Exercise details: Begin at the top of the following data. Copy each line exactly until you have copied the line containing "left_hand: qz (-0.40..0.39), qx".

START Data

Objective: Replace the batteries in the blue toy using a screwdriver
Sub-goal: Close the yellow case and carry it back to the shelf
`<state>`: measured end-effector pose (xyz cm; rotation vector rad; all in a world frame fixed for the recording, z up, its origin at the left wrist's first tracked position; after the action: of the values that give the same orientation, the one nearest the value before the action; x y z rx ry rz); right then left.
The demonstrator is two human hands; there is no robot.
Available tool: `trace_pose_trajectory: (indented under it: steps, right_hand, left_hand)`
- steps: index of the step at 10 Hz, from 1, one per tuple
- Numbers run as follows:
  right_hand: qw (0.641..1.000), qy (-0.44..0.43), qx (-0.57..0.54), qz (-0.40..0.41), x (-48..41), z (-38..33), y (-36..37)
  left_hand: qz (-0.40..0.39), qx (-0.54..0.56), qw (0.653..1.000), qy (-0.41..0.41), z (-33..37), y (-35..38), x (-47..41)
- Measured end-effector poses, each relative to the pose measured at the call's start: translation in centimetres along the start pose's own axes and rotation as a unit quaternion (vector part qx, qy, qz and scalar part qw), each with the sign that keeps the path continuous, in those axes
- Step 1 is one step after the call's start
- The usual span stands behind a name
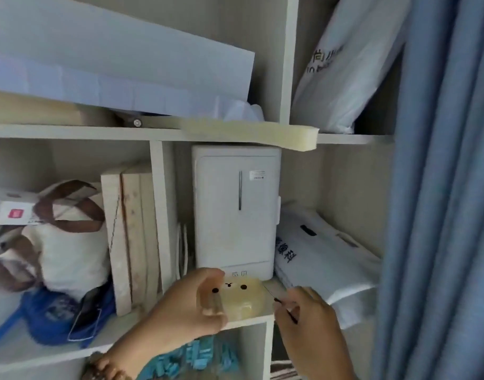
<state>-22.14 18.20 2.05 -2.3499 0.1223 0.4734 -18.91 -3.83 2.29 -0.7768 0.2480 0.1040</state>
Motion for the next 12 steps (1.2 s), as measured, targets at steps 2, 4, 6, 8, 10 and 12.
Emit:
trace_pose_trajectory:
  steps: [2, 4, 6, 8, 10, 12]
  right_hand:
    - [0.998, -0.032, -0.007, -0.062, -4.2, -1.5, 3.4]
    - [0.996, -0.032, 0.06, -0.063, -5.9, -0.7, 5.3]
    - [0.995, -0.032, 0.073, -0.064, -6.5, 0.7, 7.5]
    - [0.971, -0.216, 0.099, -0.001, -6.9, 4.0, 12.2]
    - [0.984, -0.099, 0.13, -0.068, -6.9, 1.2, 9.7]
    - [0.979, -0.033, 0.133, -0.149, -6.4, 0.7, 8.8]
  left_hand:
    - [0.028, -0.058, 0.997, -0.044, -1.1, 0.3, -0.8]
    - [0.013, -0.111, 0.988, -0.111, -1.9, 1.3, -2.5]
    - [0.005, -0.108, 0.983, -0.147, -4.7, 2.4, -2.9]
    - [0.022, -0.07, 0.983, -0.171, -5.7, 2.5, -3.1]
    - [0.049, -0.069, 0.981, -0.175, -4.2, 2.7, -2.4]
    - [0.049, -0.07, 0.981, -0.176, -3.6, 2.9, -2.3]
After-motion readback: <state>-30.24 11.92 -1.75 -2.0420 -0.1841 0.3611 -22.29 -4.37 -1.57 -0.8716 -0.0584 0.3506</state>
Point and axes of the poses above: each hand's wrist, its own x-axis away from the middle knuckle, its own y-axis out of the palm, z = x × y, the point moved 8 cm from there along -x, towards the middle knuckle, and after that the axes turned 3 degrees about y, right-handed, at the moved point
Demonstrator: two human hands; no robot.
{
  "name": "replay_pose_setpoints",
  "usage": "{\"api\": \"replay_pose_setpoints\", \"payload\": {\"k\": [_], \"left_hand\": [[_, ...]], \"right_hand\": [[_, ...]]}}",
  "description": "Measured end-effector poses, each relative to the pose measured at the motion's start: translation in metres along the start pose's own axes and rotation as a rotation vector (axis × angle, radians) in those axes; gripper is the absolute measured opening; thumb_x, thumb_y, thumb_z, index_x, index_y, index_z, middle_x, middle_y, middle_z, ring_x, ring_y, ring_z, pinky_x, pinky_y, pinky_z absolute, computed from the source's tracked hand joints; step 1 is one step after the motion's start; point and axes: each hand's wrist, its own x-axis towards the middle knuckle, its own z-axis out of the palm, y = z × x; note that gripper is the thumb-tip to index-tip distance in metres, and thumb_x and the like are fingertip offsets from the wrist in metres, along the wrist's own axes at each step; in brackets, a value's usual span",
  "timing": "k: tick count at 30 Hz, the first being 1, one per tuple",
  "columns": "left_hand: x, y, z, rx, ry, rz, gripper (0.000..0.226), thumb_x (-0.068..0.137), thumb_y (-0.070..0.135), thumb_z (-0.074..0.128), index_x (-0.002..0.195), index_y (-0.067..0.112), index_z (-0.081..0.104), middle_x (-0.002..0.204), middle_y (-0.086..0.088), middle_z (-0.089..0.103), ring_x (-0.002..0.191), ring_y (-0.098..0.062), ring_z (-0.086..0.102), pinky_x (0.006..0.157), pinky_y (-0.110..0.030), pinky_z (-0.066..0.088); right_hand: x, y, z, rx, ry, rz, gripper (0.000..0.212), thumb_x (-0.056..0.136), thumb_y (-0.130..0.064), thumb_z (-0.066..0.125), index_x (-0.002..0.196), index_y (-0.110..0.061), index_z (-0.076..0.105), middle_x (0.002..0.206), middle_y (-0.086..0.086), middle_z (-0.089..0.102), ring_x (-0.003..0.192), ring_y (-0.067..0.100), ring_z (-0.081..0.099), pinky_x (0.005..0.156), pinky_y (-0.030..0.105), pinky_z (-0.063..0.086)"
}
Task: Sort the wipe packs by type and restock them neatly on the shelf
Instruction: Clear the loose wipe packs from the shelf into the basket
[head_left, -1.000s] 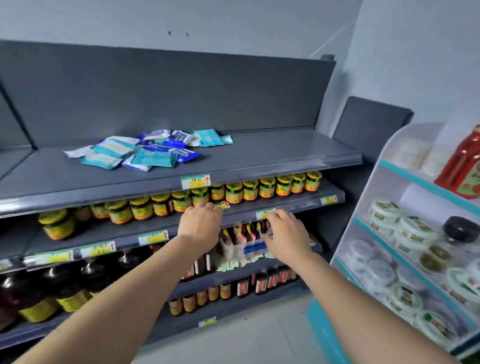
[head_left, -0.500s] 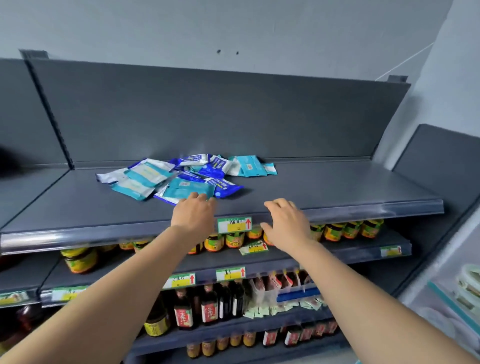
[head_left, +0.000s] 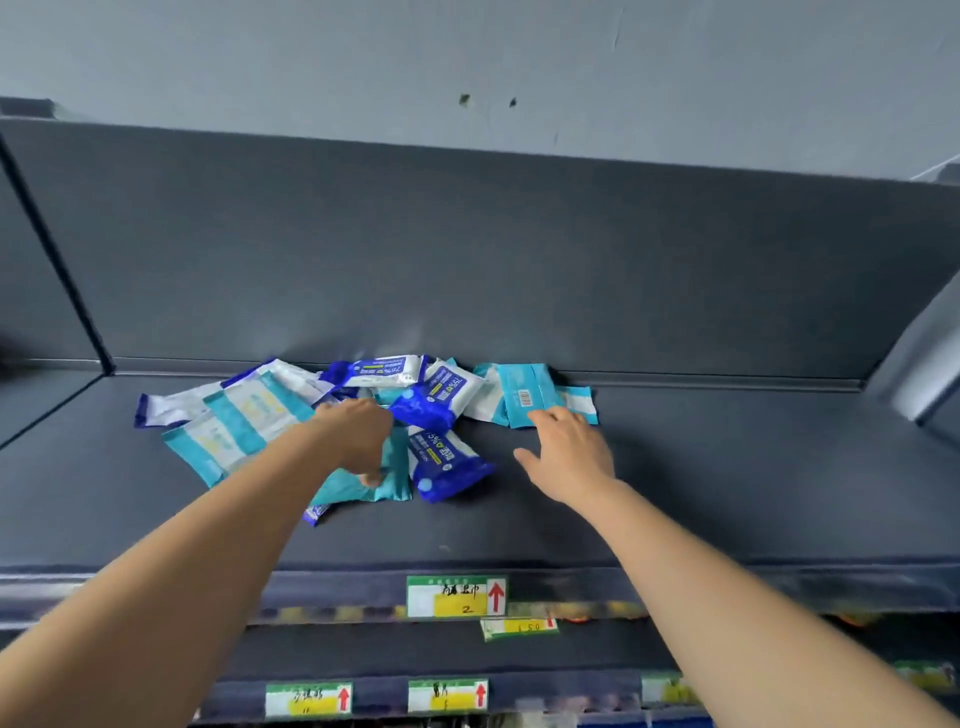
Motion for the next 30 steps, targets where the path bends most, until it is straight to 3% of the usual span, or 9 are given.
{"api": "replay_pose_setpoints", "payload": {"k": [2,6,9,13,16,20,22,26,30], "left_hand": [[0.009,-0.002,-0.012,-0.139,-0.009,0.010,0.052,0.073,0.036,0.078,0.116,0.013,0.058,0.117,-0.004,0.059,0.107,-0.026,0.057,0.081,-0.030,0.042],[0.028,0.001,-0.023,-0.504,0.238,0.002,0.032,0.082,0.030,0.070,0.103,0.010,0.057,0.095,-0.005,0.057,0.082,-0.023,0.051,0.058,-0.027,0.034],[0.050,0.005,-0.027,-0.648,0.313,-0.031,0.027,0.088,0.025,0.064,0.108,0.008,0.055,0.098,-0.005,0.056,0.089,-0.026,0.054,0.065,-0.027,0.034],[0.084,-0.003,-0.024,-0.617,0.357,-0.120,0.037,0.091,0.032,0.058,0.116,0.006,0.051,0.120,-0.012,0.054,0.109,-0.031,0.052,0.082,-0.035,0.044],[0.106,-0.022,-0.013,-0.569,0.231,-0.195,0.057,0.089,0.051,0.054,0.132,0.015,0.045,0.133,-0.008,0.046,0.122,-0.029,0.046,0.098,-0.042,0.042],[0.124,-0.035,-0.005,-0.571,0.101,-0.190,0.078,0.077,0.078,0.044,0.140,0.032,0.041,0.144,0.001,0.041,0.130,-0.025,0.042,0.106,-0.042,0.037],[0.128,-0.034,-0.007,-0.443,0.069,-0.204,0.082,0.074,0.084,0.038,0.137,0.033,0.045,0.144,0.004,0.042,0.132,-0.026,0.038,0.105,-0.041,0.034],[0.126,-0.027,-0.017,-0.301,0.073,-0.212,0.091,0.059,0.096,0.034,0.112,0.027,0.062,0.118,0.007,0.060,0.121,-0.024,0.038,0.093,-0.038,0.028],[0.124,-0.021,-0.018,-0.278,0.224,-0.221,0.091,0.058,0.093,0.044,0.108,0.017,0.052,0.117,0.001,0.058,0.116,-0.022,0.047,0.090,-0.039,0.029]], "right_hand": [[0.015,0.003,0.008,0.024,-0.023,0.015,0.058,0.092,-0.051,0.052,0.139,-0.019,0.040,0.137,0.005,0.046,0.126,0.026,0.044,0.097,0.038,0.042],[0.043,0.004,0.019,0.063,-0.039,0.040,0.064,0.091,-0.054,0.051,0.143,-0.020,0.034,0.144,0.008,0.038,0.132,0.029,0.038,0.102,0.039,0.039],[0.060,0.003,0.022,0.073,-0.055,0.070,0.064,0.091,-0.057,0.050,0.140,-0.018,0.034,0.145,0.010,0.036,0.133,0.030,0.037,0.102,0.040,0.038],[0.077,0.003,0.027,0.041,-0.069,0.121,0.072,0.083,-0.063,0.056,0.136,-0.019,0.036,0.139,0.008,0.042,0.127,0.029,0.042,0.099,0.041,0.041],[0.089,0.005,0.027,0.060,-0.042,0.157,0.077,0.075,-0.067,0.063,0.133,-0.021,0.041,0.132,0.004,0.051,0.121,0.027,0.046,0.096,0.039,0.041],[0.099,0.007,0.023,0.092,-0.052,0.191,0.076,0.068,-0.064,0.069,0.128,-0.022,0.045,0.124,0.002,0.054,0.118,0.025,0.048,0.094,0.036,0.041],[0.100,0.007,0.021,0.091,-0.060,0.184,0.072,0.068,-0.062,0.068,0.125,-0.023,0.048,0.123,0.001,0.054,0.117,0.025,0.047,0.093,0.036,0.041],[0.097,0.001,0.018,0.024,-0.042,0.074,0.062,0.078,-0.052,0.062,0.133,-0.028,0.046,0.123,0.002,0.052,0.117,0.026,0.046,0.092,0.037,0.043],[0.094,-0.011,0.017,-0.051,-0.033,-0.009,0.059,0.084,-0.056,0.058,0.133,-0.026,0.045,0.123,0.004,0.054,0.116,0.027,0.049,0.088,0.038,0.044]]}}
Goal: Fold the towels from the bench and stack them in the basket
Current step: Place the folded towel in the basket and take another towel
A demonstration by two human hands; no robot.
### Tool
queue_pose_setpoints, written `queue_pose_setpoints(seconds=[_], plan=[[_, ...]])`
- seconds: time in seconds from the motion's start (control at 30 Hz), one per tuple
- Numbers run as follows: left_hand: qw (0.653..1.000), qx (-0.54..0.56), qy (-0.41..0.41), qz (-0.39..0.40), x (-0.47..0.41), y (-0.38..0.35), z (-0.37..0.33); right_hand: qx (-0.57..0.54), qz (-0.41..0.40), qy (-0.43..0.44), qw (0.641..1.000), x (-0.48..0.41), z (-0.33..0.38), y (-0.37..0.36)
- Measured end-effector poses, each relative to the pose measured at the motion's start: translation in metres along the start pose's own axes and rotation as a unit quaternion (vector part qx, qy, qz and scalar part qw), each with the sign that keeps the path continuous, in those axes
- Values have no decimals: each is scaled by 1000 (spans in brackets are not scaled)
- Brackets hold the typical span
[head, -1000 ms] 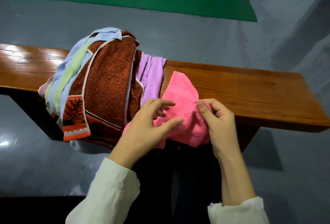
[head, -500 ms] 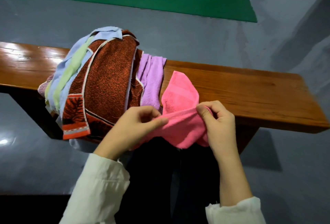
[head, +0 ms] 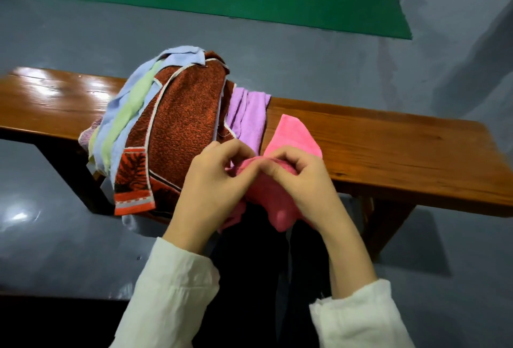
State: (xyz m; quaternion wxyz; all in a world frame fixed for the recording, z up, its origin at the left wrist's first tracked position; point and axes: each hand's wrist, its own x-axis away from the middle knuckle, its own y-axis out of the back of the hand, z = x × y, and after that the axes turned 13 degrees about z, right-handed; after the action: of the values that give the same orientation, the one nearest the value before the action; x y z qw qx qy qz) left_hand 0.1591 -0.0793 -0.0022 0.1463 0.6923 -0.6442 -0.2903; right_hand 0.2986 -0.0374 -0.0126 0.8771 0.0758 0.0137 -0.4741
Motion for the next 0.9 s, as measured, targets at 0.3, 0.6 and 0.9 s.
queue_pose_setpoints(seconds=[0.3,0.6,0.9], plan=[[986,37,67,148,2,19,21,44,-195,-39,979,1,-12,9],[981,-81,75,162,15,47,50,109,-297,-80,945,11,-28,27],[995,44,-8,87,3,21,9,22,43,33,998,-11,7,-20]])
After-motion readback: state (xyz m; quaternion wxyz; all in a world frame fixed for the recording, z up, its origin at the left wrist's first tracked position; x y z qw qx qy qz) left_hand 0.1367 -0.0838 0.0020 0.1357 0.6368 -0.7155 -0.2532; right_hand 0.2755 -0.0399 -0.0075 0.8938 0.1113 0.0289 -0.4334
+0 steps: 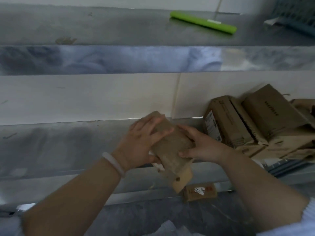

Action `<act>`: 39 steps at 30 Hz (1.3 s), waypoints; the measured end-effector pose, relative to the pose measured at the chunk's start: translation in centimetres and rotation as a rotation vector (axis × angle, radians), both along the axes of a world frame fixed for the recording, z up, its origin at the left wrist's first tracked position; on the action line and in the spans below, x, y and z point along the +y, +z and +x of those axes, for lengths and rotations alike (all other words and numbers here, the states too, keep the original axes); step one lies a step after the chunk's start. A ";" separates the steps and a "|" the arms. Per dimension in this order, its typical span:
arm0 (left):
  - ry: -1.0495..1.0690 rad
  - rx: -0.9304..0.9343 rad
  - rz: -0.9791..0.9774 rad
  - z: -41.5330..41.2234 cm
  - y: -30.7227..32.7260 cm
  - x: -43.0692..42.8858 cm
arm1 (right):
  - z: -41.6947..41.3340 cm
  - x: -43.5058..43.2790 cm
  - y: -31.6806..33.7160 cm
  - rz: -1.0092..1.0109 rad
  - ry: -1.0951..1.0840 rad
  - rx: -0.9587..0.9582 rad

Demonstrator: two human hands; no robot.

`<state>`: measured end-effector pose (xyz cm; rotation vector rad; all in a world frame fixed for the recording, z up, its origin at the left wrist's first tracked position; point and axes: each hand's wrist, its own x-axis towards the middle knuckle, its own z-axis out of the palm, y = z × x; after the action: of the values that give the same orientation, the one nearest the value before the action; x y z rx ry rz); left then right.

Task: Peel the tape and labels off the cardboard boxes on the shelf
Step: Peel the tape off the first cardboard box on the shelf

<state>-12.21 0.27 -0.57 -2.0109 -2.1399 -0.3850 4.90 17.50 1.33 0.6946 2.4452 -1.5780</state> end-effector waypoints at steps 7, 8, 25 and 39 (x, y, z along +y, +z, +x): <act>0.148 0.052 -0.127 0.1 -0.1 1.1 | -0.3 -0.4 0.4 0.349 -0.284 0.114; 0.234 0.052 -0.102 0.2 0.2 0.9 | 0.1 -0.4 0.1 0.378 -0.363 0.100; 0.605 0.064 -0.212 1.2 -1.3 1.7 | 0.0 -2.3 -3.9 -0.379 -0.556 0.208; 0.563 0.080 -0.245 0.8 -0.9 1.1 | -1.9 -1.4 -3.3 -0.420 -0.429 0.226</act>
<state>-11.36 1.35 -1.43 -1.3873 -2.6650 0.0458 3.03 16.09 -2.00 1.0538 2.0725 -2.3524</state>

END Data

Solution for this task:
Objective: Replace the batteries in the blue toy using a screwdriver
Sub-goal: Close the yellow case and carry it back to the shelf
`<state>`: measured end-effector pose (xyz cm; rotation vector rad; all in a world frame fixed for the recording, z up, its origin at the left wrist's first tracked position; after the action: of the values that give the same orientation, the one nearest the value before the action; x y z rx ry rz); right then left.
The demonstrator is two human hands; there is no robot.
Available tool: `trace_pose_trajectory: (indented under it: steps, right_hand, left_hand)`
- steps: index of the step at 10 Hz, from 1, one per tuple
- Numbers run as follows:
  right_hand: qw (0.641..1.000), qy (-0.44..0.43), qx (-0.57..0.54), qz (-0.40..0.41), x (-48..41), z (-38..33), y (-36..37)
  left_hand: qz (-0.40..0.39), qx (-0.54..0.56), qw (0.653..1.000), qy (-0.41..0.41), z (-33..37), y (-35..38), x (-47..41)

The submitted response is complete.